Produce word for word the lines of the data below running from the one that has "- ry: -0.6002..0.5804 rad" to the one that has "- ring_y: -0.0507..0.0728", inclusive, and no others.

(Dataset items)

════

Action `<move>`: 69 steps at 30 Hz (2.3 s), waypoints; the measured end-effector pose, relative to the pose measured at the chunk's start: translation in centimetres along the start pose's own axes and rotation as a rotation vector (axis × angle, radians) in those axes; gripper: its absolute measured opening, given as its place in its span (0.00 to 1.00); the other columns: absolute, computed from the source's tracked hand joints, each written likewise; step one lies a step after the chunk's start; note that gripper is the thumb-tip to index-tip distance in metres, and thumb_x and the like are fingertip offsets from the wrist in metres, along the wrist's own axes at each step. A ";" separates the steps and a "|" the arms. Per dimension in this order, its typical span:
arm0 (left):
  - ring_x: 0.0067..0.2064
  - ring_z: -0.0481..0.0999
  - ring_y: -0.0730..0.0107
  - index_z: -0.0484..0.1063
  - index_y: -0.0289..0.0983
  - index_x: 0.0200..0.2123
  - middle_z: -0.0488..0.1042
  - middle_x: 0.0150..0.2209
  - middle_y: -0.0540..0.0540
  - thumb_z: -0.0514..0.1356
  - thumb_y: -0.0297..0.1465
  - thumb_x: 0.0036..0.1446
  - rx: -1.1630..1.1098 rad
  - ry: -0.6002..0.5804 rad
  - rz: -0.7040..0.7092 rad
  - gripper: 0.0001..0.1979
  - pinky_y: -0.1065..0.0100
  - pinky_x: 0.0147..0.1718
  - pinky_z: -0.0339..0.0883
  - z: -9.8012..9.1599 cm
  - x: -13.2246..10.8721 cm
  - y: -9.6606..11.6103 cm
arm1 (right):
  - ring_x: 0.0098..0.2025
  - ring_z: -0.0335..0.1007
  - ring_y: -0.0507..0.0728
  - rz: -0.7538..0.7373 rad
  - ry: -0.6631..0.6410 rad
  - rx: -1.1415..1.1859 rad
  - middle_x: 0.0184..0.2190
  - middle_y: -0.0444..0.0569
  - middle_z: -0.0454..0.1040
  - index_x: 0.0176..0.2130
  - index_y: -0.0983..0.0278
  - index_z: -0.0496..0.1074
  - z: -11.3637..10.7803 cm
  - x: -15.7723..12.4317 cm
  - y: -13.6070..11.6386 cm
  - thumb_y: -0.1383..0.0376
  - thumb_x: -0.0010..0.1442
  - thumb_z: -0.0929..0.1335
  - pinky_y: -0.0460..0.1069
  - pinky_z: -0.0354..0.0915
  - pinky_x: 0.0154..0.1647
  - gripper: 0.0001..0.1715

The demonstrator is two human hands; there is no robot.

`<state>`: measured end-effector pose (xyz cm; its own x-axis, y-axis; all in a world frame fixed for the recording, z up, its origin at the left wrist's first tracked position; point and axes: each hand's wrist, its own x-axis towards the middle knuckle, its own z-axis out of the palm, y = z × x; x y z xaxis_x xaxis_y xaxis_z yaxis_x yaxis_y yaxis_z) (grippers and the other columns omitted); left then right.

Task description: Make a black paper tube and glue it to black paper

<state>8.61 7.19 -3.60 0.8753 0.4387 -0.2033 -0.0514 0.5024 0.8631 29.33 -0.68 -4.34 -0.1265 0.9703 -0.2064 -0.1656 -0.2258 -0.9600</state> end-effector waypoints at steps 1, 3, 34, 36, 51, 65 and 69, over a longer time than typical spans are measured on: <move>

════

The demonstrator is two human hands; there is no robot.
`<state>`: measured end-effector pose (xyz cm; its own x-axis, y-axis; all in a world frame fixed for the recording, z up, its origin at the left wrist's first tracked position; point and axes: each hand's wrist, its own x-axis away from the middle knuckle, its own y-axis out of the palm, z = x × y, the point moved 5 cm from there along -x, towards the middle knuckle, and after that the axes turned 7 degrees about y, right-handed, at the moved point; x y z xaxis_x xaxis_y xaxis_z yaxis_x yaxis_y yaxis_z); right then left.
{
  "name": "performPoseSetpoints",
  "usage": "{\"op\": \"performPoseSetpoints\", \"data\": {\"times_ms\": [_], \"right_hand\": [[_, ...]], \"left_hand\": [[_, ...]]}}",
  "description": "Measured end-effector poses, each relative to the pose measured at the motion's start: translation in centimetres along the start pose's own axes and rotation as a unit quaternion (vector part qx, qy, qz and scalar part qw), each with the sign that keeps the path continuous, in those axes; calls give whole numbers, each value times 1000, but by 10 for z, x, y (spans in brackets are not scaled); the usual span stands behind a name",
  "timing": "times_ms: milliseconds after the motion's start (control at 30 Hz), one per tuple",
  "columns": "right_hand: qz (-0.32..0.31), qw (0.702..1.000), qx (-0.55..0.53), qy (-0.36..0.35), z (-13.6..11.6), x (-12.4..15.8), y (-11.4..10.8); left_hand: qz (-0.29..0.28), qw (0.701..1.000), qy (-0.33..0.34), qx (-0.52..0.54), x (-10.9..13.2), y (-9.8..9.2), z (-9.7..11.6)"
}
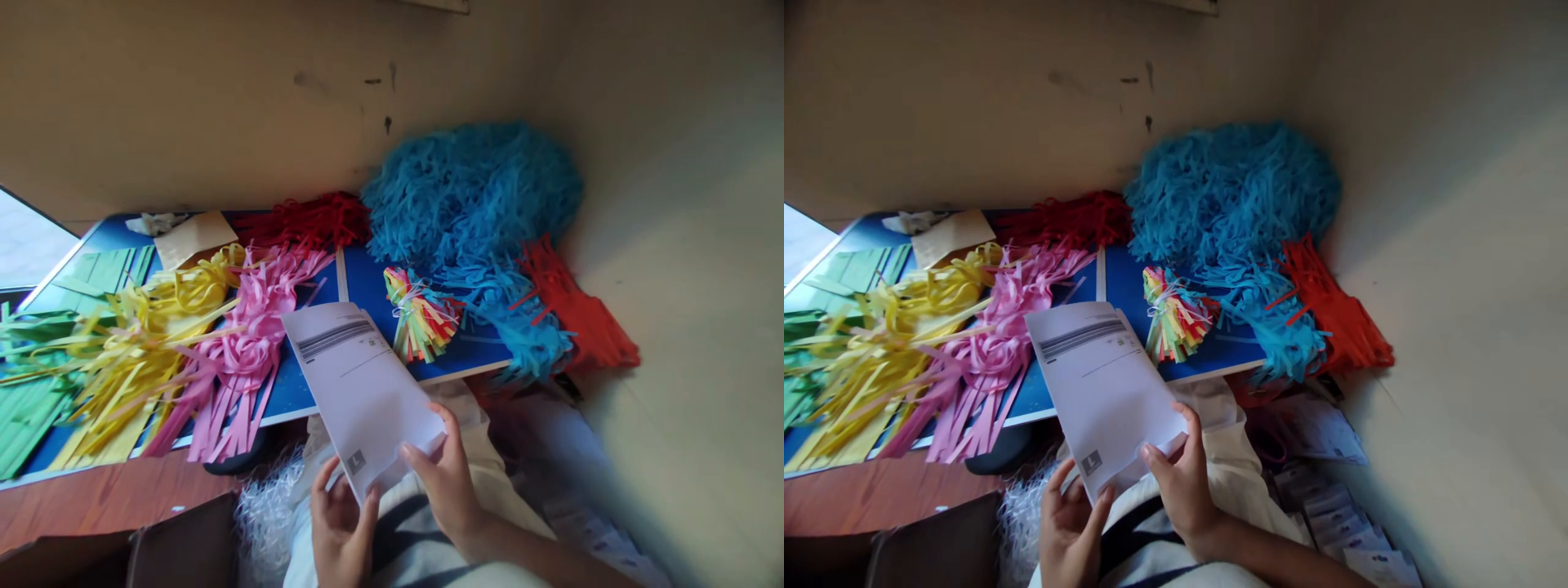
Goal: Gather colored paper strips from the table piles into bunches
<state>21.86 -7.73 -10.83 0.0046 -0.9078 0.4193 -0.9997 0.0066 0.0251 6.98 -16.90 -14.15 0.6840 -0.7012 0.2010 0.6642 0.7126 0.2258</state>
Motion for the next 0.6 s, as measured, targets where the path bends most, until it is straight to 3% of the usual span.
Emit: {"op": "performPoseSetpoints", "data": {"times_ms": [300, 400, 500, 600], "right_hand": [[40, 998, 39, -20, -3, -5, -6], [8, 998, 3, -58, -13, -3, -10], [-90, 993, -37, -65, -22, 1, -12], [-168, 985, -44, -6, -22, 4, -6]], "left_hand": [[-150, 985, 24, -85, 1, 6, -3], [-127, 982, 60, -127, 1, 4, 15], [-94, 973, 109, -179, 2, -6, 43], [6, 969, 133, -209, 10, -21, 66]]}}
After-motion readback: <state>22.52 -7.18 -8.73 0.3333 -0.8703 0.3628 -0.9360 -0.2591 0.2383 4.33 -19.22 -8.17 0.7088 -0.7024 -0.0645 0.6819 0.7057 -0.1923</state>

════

WRITTEN RESPONSE:
  - ry: -0.6002..0.5804 rad
  - rz: -0.7040..0.7092 rad
  - gripper: 0.0001..0.1979
  - pinky_y: -0.1065..0.0100
  - pinky_x: 0.0147..0.1718
  - pinky_z: -0.0339..0.0883
  - z: -9.8012..9.1599 cm
  - x: -13.2246..10.8721 cm
  - y: -9.6606..11.6103 cm
arm1 (right):
  - ring_x: 0.0098..0.2025
  - ring_z: -0.0335..0.1007
  - ring_y: -0.0507..0.0728

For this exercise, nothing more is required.